The central bank said the MLF injection was intended to “maintain sufficient liquidity of the banking system”, and Friday’s activity was a spread over covering MLF and TMLF matured loans due in January .

However, several traders said the small net drain indicates that the central bank has begun to sharpen its monetary policy stance.

“500 billion Yuan of asset injection against 540.5 billion Yuan of maturity … PBOC action stressed normalization commitment,” said a trader at a foreign bank.

Expectations that the PBOC may prefer smaller liquidity solutions over a stronger discount from the recent major policy meetings reflect central bank support back to the economy this year.

Authorities have stated that they want to avoid sudden policy shifts and keep economic growth within a “reasonable range”.

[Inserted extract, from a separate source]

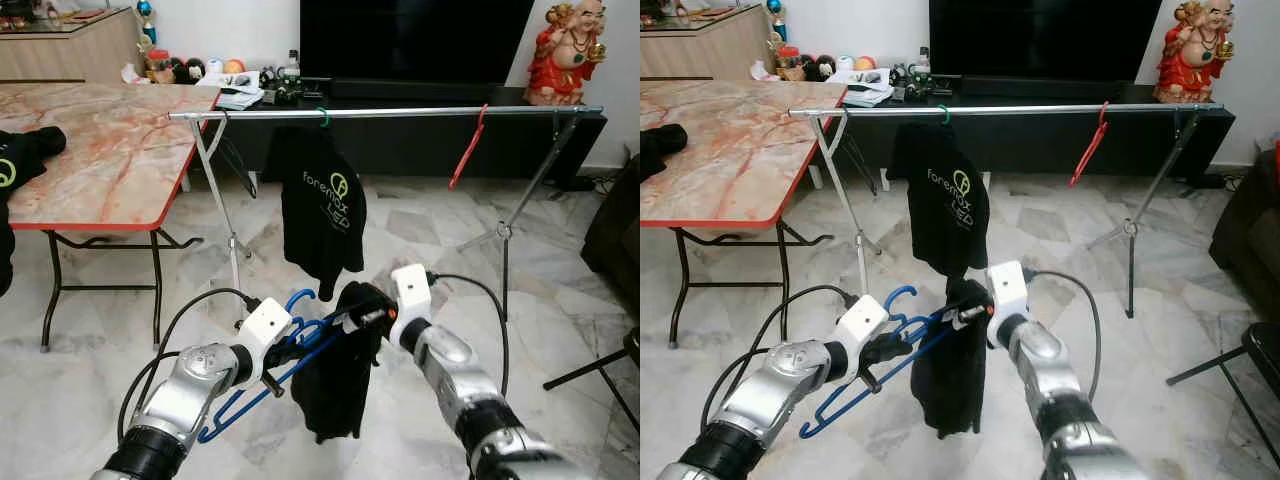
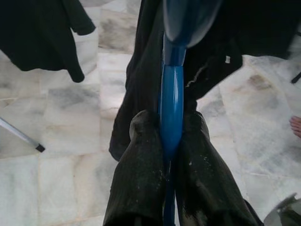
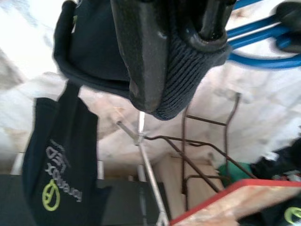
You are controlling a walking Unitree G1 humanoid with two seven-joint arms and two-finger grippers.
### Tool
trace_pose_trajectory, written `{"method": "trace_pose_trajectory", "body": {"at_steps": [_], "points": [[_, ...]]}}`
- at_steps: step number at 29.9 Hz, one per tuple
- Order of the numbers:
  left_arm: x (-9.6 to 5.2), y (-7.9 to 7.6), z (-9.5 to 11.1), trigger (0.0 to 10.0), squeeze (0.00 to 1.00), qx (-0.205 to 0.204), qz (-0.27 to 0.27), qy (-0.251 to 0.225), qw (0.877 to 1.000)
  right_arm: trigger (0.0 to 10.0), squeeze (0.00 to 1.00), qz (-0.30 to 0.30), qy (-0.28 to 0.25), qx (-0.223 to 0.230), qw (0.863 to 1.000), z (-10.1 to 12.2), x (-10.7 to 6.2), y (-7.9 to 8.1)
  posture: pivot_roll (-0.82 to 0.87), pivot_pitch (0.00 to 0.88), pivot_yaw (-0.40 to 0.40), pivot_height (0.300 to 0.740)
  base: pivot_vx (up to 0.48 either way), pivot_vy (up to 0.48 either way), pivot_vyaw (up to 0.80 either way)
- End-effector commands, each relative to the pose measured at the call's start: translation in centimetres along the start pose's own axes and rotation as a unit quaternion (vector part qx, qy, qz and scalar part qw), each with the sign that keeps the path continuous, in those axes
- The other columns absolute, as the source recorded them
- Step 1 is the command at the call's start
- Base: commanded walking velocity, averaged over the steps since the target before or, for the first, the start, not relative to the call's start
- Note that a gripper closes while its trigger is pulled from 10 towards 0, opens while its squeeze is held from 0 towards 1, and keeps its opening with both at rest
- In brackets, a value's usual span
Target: Hang hanger
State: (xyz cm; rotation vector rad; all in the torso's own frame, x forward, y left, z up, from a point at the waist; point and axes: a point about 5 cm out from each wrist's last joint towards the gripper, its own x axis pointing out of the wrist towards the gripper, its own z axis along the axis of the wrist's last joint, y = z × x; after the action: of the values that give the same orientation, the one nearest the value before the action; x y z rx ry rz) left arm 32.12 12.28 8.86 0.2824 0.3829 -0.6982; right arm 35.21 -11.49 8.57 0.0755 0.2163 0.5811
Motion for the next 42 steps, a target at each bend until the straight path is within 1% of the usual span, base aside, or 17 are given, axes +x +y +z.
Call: {"method": "trace_pose_trajectory", "body": {"at_steps": [1,4,7,8,9,11,13,15,16,18,20,22,26,27,33,38,42], "points": [[0.0,1.2,1.3,10.0,0.00,0.004,0.039,-0.027,0.999,10.0,0.00,0.038,-0.033,-0.013,0.999,1.4,0.2,0.6,0.13,0.000,-0.025,0.740,0.000,0.000,0.00],[0.1,1.5,1.6,10.0,0.00,0.000,0.058,-0.036,0.998,10.0,0.00,0.039,-0.018,-0.037,0.998,0.9,-0.3,0.4,0.13,0.000,-0.026,0.740,0.000,0.000,0.00],[0.2,1.9,2.1,10.0,0.00,-0.012,0.081,-0.055,0.995,10.0,0.00,-0.018,0.019,-0.092,0.995,0.0,-1.1,-1.1,0.13,0.000,-0.026,0.740,0.000,0.000,0.00],[0.2,2.0,2.2,10.0,0.00,-0.021,0.089,-0.061,0.994,10.0,0.00,-0.038,0.010,-0.111,0.993,0.3,-1.4,-1.7,0.12,0.000,-0.026,0.740,0.000,0.000,0.00],[0.2,2.0,2.2,10.0,0.00,-0.021,0.089,-0.061,0.994,10.0,0.00,-0.038,0.010,-0.111,0.993,0.3,-1.4,-1.7,0.12,0.000,-0.026,0.740,0.000,0.000,0.00],[0.3,1.9,2.3,10.0,0.00,-0.038,0.083,-0.067,0.994,10.0,0.00,-0.068,-0.030,-0.108,0.991,1.6,-1.7,-2.4,0.12,0.000,-0.025,0.740,0.000,0.000,0.00],[0.4,1.8,2.3,10.0,0.00,-0.037,0.078,-0.066,0.994,10.0,0.00,-0.066,-0.043,-0.107,0.991,2.0,-1.7,-2.3,0.12,0.000,-0.024,0.740,0.000,0.000,0.00],[0.4,1.7,2.3,10.0,0.00,-0.032,0.077,-0.067,0.994,10.0,0.00,-0.027,-0.077,-0.098,0.992,3.0,-1.5,-1.4,0.12,0.000,-0.024,0.740,0.000,0.000,0.00],[0.5,1.7,2.2,10.0,0.00,-0.034,0.078,-0.069,0.994,10.0,0.00,0.040,-0.095,-0.093,0.990,3.5,-1.3,0.0,0.12,0.000,-0.024,0.740,0.000,0.000,0.00],[0.5,1.6,2.2,10.0,0.00,-0.036,0.077,-0.070,0.994,10.0,0.00,0.091,-0.102,-0.101,0.985,3.8,-1.4,1.0,0.12,0.000,-0.023,0.740,0.000,0.000,0.00],[0.5,1.5,2.3,10.0,0.00,-0.041,0.073,-0.073,0.994,10.0,0.00,0.116,-0.105,-0.112,0.981,4.0,-1.5,1.5,0.12,0.000,-0.023,0.740,0.000,0.000,0.00],[0.6,1.4,2.3,10.0,0.00,-0.044,0.067,-0.073,0.994,10.0,0.00,0.114,-0.106,-0.120,0.980,4.1,-1.5,1.5,0.12,0.000,-0.023,0.740,0.000,0.000,0.00],[0.6,0.7,2.1,10.0,0.00,-0.043,0.033,-0.066,0.996,10.0,0.00,0.045,-0.084,-0.162,0.982,4.0,-1.4,0.0,0.13,0.000,-0.024,0.740,0.000,0.000,0.00],[0.6,0.6,2.0,10.0,0.00,-0.041,0.028,-0.066,0.997,10.0,0.00,0.048,-0.087,-0.160,0.982,4.1,-1.4,0.0,0.13,0.000,-0.024,0.740,0.000,0.000,0.00],[0.4,0.1,2.3,10.0,0.00,-0.057,0.002,-0.083,0.995,10.0,0.00,0.171,-0.082,-0.142,0.971,3.6,-2.2,2.1,0.13,0.000,-0.025,0.740,0.000,0.000,0.00],[0.4,-0.3,2.5,10.0,0.00,-0.059,-0.015,-0.087,0.994,10.0,0.00,0.229,-0.070,-0.146,0.960,3.1,-2.9,2.7,0.13,0.000,-0.025,0.740,0.000,0.000,0.00],[0.4,-0.5,2.6,10.0,0.00,-0.065,-0.024,-0.093,0.993,10.0,0.00,0.247,-0.065,-0.143,0.956,3.2,-3.5,2.6,0.13,0.000,-0.025,0.740,0.000,0.000,0.00]]}}
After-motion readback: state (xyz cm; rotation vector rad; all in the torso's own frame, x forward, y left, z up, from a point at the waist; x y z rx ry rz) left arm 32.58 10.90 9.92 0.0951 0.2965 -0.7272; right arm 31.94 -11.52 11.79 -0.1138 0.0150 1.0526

Investors in Chinese money markets are scaling back a bet to cut to banks’ reserve requirements before next month’s New Year’s holiday, expressing belief that authorities will avoid strong easing signals in the midst of an economic recovery .

Separately, the stable MLF rate should not reflect any change for the country’s standard benchmark lending rate (LPR) at the monthly settlement next Wednesday.

The MLF, one of PBOC’s key tools in managing long-term liquidity in the banking system, serves as a guide for the LPR.

In the same online statement, the PBOC also stated that it had invested another 2 billion Yuan through seven-day reverse repos, with the rate unchanged.